KURUMLAR VERGİSİ YÖNÜNDEN :
5520 sayılı Kurumlar Vergisi Kanununun “”Safi kurum kazancı”” başlıklı 6 ncı maddesinde; kurumlar vergisinin, mükelleflerin bir hesap dönemi içinde elde ettikleri safi kurum kazancı üzerinden hesaplanacağı, safi kurum kazancının tespitinde Gelir Vergisi Kanununun ticari kazanç hakkındaki hükümlerinin uygulanacağı hüküm altına alınmıştır.
Kanunda yer alan düzenlemelere göre, kurum kazancı, ticari kazanç niteliği taşıdığı ve ticari kazanç gibi tespit edildiğinden elde etme yönünden tahakkuk esası geçerlidir. Kurum kazancının hesap dönemleri itibariyle tespit edilerek, dönemler itibariyle gerçekleşmiş gelir ve giderlerin safi kurum kazancının tespitinde dikkate alınması gerekir. Gelir ve giderler tahakkuk esasına göre muhasebeleştirilerek hasılat, gelir ve karlar aynı döneme ait maliyet, gider ve zararla karşılaştırılır.
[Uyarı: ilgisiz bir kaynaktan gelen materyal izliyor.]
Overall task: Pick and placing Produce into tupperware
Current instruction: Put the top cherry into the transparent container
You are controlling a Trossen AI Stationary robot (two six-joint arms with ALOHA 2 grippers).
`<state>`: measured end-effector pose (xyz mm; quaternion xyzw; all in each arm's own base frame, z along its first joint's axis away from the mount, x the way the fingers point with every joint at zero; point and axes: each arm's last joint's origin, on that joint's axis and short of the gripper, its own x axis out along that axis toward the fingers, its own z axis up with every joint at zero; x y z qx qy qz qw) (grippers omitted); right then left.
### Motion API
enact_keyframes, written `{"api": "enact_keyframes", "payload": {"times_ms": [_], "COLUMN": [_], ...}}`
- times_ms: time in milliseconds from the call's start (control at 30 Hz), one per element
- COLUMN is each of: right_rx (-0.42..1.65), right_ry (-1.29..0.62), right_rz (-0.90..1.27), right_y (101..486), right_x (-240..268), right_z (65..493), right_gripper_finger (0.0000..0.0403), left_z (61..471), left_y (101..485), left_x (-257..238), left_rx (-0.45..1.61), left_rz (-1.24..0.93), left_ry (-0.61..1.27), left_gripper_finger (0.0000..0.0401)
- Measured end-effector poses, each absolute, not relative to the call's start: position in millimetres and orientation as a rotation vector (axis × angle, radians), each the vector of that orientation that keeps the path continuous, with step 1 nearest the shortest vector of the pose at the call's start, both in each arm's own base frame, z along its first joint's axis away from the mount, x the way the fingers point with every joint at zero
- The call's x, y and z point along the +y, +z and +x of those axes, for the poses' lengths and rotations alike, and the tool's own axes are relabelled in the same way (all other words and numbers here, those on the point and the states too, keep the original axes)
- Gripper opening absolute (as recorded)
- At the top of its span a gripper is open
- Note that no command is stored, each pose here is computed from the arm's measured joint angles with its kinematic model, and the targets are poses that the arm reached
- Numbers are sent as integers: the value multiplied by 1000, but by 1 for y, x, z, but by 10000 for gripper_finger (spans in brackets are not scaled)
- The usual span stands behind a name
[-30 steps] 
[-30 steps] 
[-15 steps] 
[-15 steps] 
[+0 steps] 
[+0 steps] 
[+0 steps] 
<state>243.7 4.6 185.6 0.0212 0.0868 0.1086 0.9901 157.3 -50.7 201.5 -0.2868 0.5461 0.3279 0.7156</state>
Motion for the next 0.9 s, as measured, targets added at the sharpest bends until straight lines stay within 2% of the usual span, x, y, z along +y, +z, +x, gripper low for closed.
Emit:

Tahakkuk; gelirin ve giderin miktar ve mahiyet itibariyle kesinleşmesini ifade eder. Tahakkuk esasında, geliri doğuran muamelelerin eksiksiz olarak tekemmül etmiş olması, gelirin elde edilmiş sayılması için yeterlidir. Ticari faaliyet içerisinde satılan mal veya yapılan bir hizmet bedeli taraflarca belirlenip fatura kesildiğinde gelir veya gider tahakkuk etmiş kabul edilir.
Bu hükümler uyarınca şirketiniz tarafından verilen eğitim hizmetinde, hizmetin tamamlanma tarihinde gelir tahakkuk ederek hukuken talep edilebilir duruma geldiğinden, söz konusu faaliyet sonucu elde edilen gelirin bu tarih itibariyle kurum kazancına dahil edilmesi gerekmekte olup, hizmet bedelinin kredi kartı ile ödenmesinin veya ödenmemesinin bir önemi bulunmamaktadır.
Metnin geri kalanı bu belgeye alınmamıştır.